Yaoxin Li, PhD candidate
Mar 18, 2022, 11:30am EC4-2101A
Most action recognition methods focus only on the action segments to infer the action label and ignore the role of non-action segments. Some static contextual components in the video may cause models to overlook the motion patterns and lead to representational bias, i.e. learning the presence of certain objects in context instead of the action patterns for action classification. In this work, we suggest that non-action segments from untrimmed videos can be used to improve the action recognition performance and minimize representation bias by proposing a coarse-to-fine-to-finer discriminative learning mechanism. First, we attach intermediate branches to the early layers of a network, termed as “booster layers”, to inject coarse-level discriminative information of action and non-action segments across all videos. For fine-level of discrimination, we design a novel contrastive learning objective applied on the penultimate layer of the model that enlarges the distinctions between different segments in the same video.

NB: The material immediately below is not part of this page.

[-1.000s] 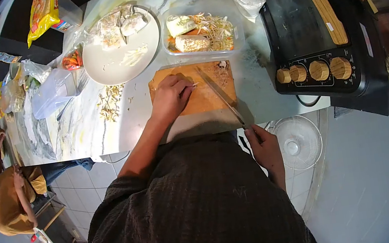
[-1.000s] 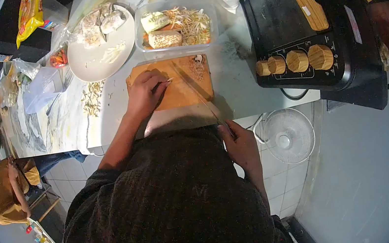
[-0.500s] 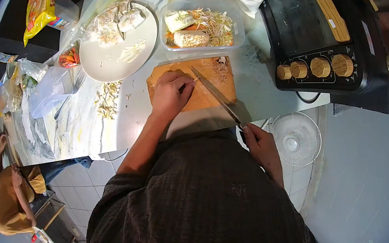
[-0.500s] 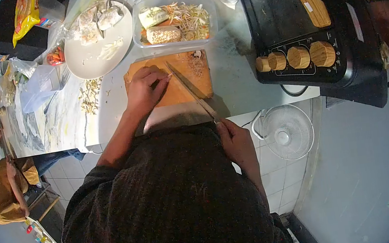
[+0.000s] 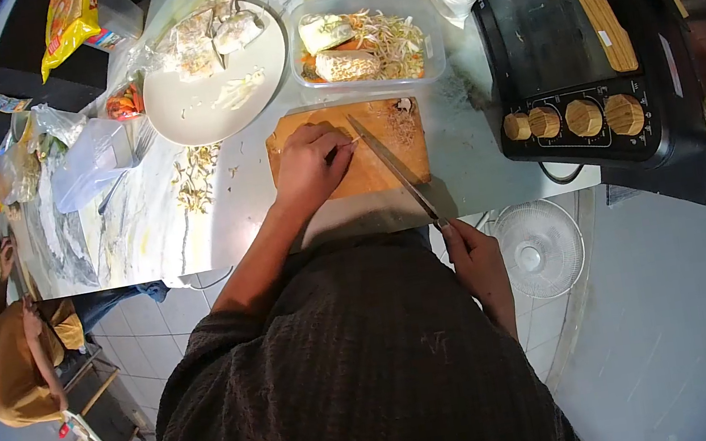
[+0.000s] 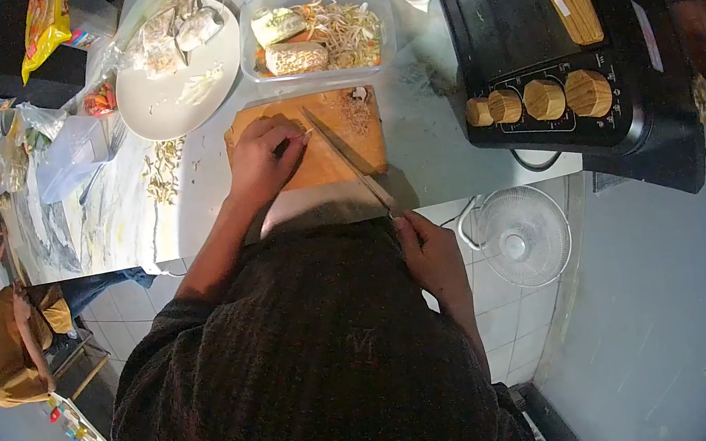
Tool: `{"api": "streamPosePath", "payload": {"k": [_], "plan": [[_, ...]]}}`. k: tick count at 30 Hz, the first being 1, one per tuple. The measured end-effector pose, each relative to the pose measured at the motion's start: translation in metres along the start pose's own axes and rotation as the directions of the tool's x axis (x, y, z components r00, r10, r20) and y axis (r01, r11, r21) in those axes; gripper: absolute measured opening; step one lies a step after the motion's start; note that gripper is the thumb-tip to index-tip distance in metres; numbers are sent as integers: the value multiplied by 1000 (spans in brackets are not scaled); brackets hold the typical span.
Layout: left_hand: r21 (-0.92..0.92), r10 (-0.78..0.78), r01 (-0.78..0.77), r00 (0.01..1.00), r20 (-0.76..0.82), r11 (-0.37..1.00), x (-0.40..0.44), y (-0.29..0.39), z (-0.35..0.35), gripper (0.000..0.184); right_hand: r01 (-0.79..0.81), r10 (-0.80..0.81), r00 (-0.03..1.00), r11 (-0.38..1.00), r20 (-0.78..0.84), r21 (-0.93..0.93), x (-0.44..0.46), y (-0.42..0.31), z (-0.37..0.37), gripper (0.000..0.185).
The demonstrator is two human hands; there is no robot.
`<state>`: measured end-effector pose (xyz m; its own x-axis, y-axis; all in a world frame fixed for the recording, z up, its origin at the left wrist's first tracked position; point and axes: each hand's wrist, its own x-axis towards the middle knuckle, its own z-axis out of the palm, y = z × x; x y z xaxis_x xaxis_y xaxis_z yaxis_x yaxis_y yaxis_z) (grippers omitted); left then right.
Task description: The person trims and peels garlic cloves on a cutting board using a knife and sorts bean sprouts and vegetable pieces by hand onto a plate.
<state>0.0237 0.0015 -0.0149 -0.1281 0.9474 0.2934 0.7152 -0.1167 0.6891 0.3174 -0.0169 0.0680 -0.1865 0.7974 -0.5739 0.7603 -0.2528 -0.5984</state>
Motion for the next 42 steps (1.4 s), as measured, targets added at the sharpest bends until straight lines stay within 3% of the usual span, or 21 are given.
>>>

Finally, we propose a clip matching module for a finer-level of discrimination that increases the variations within the action segment. Our proposed approach is model-agnostic and can be easily integrated with prior action recognition models. Experiments on multiple datasets (ActivityNet, HACS, FineAction) and backbones (TSN, TSM, TANet, TPN, Timesformer) show that it achieves consistent and significant improvements (0.33 – 4 %) over the baselines, with competitive results on ActivityNet (84.5%) and HACS (90.21%) datasets.